- Assignment -
Within the listing below, the lines to output run from the one containing "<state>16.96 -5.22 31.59" through the one containing "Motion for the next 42"; copy them exactly and nothing else.
=== Entries provided ===
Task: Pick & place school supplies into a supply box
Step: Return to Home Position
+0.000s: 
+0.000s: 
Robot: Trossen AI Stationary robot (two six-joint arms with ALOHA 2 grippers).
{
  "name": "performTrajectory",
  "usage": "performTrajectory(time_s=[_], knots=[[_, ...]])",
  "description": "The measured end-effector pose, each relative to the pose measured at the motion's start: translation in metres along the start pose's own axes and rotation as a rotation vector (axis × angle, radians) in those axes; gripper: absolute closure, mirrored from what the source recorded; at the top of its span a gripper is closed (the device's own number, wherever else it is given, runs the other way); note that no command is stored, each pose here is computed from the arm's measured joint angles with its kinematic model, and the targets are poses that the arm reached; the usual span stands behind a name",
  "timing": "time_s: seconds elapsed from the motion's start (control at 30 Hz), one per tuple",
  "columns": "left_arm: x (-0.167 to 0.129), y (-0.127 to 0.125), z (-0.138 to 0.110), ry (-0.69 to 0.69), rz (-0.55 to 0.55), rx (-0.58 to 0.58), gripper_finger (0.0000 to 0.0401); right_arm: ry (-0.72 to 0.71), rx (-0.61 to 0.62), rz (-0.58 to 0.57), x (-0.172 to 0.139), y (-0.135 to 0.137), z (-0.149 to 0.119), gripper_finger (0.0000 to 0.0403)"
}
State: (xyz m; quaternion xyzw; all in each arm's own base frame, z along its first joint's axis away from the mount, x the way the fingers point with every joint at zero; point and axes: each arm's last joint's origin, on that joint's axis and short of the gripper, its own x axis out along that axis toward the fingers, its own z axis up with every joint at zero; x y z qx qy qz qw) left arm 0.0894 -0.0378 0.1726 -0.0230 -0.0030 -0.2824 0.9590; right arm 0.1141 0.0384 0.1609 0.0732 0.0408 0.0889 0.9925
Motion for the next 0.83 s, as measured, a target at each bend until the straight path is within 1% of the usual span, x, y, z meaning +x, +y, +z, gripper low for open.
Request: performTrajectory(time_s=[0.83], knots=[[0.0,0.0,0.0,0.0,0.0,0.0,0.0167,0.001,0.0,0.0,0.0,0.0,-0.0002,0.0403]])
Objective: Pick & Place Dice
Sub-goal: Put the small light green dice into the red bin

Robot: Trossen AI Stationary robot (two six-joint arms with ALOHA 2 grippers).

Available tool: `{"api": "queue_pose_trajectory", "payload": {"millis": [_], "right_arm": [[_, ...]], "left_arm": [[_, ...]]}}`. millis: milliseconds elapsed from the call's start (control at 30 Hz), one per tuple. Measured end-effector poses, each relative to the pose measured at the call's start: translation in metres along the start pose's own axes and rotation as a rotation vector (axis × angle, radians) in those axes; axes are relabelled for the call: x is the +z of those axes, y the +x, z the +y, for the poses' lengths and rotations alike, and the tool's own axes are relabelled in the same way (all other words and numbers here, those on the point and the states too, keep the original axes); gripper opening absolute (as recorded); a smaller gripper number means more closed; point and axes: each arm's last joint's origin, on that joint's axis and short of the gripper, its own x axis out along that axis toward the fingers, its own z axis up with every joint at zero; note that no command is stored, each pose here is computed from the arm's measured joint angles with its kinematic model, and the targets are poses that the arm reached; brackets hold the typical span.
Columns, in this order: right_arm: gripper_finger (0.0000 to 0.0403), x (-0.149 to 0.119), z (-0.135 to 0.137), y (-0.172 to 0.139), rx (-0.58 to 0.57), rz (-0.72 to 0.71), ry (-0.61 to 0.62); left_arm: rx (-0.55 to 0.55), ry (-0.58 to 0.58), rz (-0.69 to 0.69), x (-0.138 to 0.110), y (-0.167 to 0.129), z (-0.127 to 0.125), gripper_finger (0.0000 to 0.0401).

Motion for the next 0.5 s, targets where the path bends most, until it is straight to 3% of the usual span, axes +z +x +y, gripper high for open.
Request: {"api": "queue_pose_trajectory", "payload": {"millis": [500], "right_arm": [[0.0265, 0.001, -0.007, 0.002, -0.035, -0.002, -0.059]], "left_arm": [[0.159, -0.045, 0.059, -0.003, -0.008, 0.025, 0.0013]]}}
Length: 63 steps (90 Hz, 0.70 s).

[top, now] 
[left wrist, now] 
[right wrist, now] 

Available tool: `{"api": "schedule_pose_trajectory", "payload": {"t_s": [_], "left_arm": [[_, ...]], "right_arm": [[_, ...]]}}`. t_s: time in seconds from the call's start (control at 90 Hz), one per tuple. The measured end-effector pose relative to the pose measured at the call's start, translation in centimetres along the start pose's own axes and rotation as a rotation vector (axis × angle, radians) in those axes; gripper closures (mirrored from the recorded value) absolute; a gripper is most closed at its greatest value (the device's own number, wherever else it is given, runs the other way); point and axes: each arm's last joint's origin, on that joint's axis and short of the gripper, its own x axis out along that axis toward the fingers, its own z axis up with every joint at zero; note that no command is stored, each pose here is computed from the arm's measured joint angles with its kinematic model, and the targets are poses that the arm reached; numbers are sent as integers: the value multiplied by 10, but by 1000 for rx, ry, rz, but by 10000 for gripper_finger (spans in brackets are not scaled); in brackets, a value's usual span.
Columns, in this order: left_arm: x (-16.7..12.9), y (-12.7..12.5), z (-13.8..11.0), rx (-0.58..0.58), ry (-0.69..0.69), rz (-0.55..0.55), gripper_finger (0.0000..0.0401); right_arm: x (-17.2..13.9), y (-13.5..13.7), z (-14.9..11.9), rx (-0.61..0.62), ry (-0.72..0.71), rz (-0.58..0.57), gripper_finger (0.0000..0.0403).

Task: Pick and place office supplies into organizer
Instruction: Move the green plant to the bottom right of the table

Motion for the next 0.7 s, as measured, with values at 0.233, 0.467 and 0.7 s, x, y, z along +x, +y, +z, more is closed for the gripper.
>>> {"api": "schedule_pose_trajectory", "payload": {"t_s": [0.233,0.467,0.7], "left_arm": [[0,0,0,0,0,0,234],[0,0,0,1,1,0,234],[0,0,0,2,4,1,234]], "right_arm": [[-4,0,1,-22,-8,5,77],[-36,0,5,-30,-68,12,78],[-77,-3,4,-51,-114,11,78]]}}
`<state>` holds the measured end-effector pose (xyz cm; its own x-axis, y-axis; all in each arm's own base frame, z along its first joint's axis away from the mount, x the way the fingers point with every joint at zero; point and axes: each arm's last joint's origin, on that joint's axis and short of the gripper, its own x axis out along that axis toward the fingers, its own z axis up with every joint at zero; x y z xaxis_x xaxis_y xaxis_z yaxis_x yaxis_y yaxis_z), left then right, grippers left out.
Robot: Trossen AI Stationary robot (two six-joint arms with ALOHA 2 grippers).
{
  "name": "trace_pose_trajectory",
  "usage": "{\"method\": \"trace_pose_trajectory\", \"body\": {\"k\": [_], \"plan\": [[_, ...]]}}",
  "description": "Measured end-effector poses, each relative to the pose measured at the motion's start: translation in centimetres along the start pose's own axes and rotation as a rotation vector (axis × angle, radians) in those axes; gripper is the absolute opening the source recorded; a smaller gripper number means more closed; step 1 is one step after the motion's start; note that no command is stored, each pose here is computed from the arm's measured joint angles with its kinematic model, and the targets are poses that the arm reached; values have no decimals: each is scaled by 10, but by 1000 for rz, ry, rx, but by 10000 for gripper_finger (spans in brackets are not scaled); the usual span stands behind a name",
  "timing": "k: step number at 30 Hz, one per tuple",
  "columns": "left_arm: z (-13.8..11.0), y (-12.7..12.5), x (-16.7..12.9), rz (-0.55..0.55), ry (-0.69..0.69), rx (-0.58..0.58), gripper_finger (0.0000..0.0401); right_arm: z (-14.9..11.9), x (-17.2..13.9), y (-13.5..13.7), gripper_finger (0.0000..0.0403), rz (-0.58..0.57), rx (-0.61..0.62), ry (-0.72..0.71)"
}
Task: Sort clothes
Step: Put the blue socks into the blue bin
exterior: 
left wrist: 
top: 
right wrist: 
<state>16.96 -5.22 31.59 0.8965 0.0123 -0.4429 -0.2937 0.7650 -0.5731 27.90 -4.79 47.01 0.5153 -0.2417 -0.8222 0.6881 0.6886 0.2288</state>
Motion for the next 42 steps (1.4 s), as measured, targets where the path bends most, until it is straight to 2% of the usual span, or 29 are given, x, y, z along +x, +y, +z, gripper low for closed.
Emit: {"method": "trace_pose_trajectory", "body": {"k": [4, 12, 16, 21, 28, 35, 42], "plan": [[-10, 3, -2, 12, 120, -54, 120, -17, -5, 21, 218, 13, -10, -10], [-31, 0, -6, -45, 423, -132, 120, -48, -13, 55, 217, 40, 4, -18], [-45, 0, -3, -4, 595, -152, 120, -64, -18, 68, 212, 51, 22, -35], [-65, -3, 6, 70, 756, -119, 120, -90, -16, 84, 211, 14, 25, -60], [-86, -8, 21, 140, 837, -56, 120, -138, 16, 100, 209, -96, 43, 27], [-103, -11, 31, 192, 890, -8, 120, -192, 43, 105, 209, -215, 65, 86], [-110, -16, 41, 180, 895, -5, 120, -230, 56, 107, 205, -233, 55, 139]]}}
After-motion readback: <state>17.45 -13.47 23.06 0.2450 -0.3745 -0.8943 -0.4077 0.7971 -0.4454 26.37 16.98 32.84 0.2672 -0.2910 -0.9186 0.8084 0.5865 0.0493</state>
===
- Written solution -
<state>16.96 -5.22 31.59 0.8965 0.0123 -0.4429 -0.2937 0.7650 -0.5731 27.90 -4.79 47.01 0.5153 -0.2417 -0.8222 0.6881 0.6886 0.2288</state>
Motion for the next 42 steps (1.4 s), as measured, targets where the path bends most, until it is straight to 2% of the usual span, or 29 are given, x, y, z along +x, +y, +z, gripper low for closed.

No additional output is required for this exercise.